Maryland casinos began reopening in June, and as of mid-November, at least 133 casino employees who have been diagnosed with the coronavirus report that local media are asking for more transparency.
There are no reports on public information
Information received after a series of public inquiries to Maryland Lottery & Gaming Control Agency showed that at least 60 of all positive cases have occurred since the beginning of October. No such information could be obtained from casinos, and state and local health departments do not publicly report virus cases among casino employees or customers.
Maryland Department of Health and Department of Health Prince George Counties do not require public reporting of casino cases MGM National Harbor in Oxon Hill, nor Anne Arundel County Department of Health supervisor Maryland Live! Casino declined to respond to requests for information regarding public reporting of virus cases among casino employees.
Of all six casinos that were asked to know how many of their employees tested positive for the virus and what protocol they used to mitigate the risk, only Rocky Gap Casino replied.
A casino spokeswoman noted in the media that the health information of team members is not disclosed and confirmed cases of viruses are being reported to community contact tracking. The casino then follows internal tracking protocols to identify team members that may have come into contact with an infected employee, and are tested once identified. Thorough disinfection of the working area of an infected team member is performed, while infected workers may only return after a negative test.
Casinos experiencing a demand for Pent-Up
Six casinos in Maryland are currently operating with limited bandwidth, in addition to implementing a number of measures to mitigate the risk of virus transmission, including plexiglass dividers, reduced number of slot machines and mask entitlements.

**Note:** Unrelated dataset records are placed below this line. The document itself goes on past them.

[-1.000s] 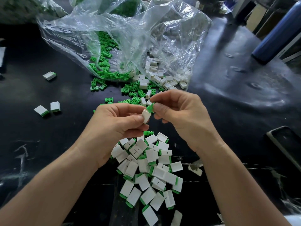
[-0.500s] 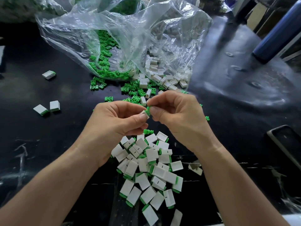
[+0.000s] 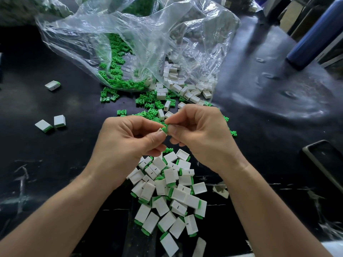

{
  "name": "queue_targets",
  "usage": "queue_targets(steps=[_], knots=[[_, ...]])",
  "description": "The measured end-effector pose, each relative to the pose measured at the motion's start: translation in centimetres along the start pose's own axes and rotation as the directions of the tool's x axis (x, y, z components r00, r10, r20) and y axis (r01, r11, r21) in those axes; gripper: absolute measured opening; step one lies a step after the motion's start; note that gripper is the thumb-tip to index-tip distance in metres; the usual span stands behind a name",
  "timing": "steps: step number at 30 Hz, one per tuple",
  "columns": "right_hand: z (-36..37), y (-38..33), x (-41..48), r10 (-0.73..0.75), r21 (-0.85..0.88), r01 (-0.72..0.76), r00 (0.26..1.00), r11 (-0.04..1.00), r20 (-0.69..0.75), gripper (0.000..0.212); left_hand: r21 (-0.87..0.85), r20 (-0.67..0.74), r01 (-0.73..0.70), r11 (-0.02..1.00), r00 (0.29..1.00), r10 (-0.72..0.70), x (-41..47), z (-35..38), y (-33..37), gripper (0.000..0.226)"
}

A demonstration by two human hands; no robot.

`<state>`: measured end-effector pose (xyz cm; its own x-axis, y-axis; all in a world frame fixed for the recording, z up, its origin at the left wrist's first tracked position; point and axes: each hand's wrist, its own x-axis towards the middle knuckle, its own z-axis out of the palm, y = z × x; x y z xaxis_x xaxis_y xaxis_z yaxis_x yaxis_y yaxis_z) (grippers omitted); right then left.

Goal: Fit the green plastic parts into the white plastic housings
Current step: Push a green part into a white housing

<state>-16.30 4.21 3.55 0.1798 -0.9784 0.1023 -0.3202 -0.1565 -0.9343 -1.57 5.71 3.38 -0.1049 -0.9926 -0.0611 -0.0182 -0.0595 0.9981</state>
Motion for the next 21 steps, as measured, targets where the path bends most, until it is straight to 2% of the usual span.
queue_targets(steps=[11,21], knots=[[0.4,0.0,-0.1,-0.007,-0.137,0.017,0.998,0.990,0.069,0.026,0.269,0.039,-0.051,0.962,0.998,0.041,0.2,-0.7,0.0,0.013],[0.8,0.3,-0.2,-0.008,-0.234,0.036,0.993,0.972,0.121,0.040,0.406,0.087,-0.044,0.913,0.996,0.009,0.4,-1.2,-0.2,0.018]])
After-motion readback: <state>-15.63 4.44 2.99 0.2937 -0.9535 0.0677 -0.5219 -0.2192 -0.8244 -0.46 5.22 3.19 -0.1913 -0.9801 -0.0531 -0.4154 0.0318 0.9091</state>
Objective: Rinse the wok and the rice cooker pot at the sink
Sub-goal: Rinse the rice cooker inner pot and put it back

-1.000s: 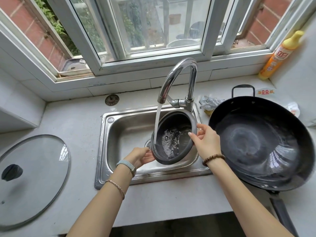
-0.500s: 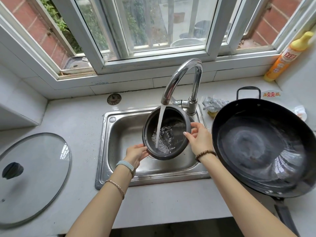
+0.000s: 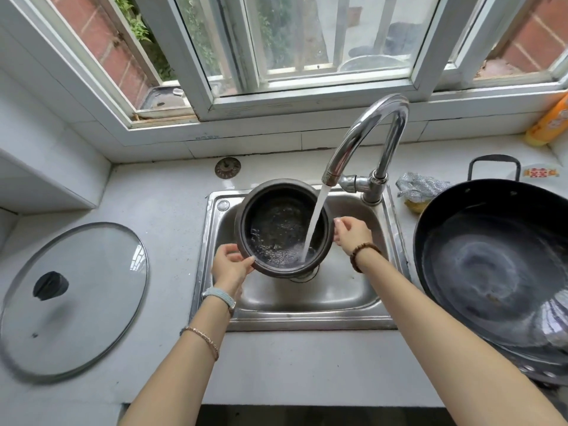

According to the reports of the regulatory body, casinos were making almost money $ 140 million per month since re-opening in June, approaching pre-closing levels.
However, recent Maryland Lottery & Gaming Control Agency board meetings have exposed significant risks inside the gambling venues. In one case, the congestion at MGM National Harbor was marked by agents who noticed the lack of social distancing around the bar and drink. The agency also reported a series of physical fights that take place regularly at MGM and several times at Maryland Live! and Horseshoe Baltimore.
Perhaps it is time for the state to consider ways to provide transparency on the number of employees infected with the virus at each casino, as that would be useful information for customers before deciding which casino to visit, sums up the media inquiry.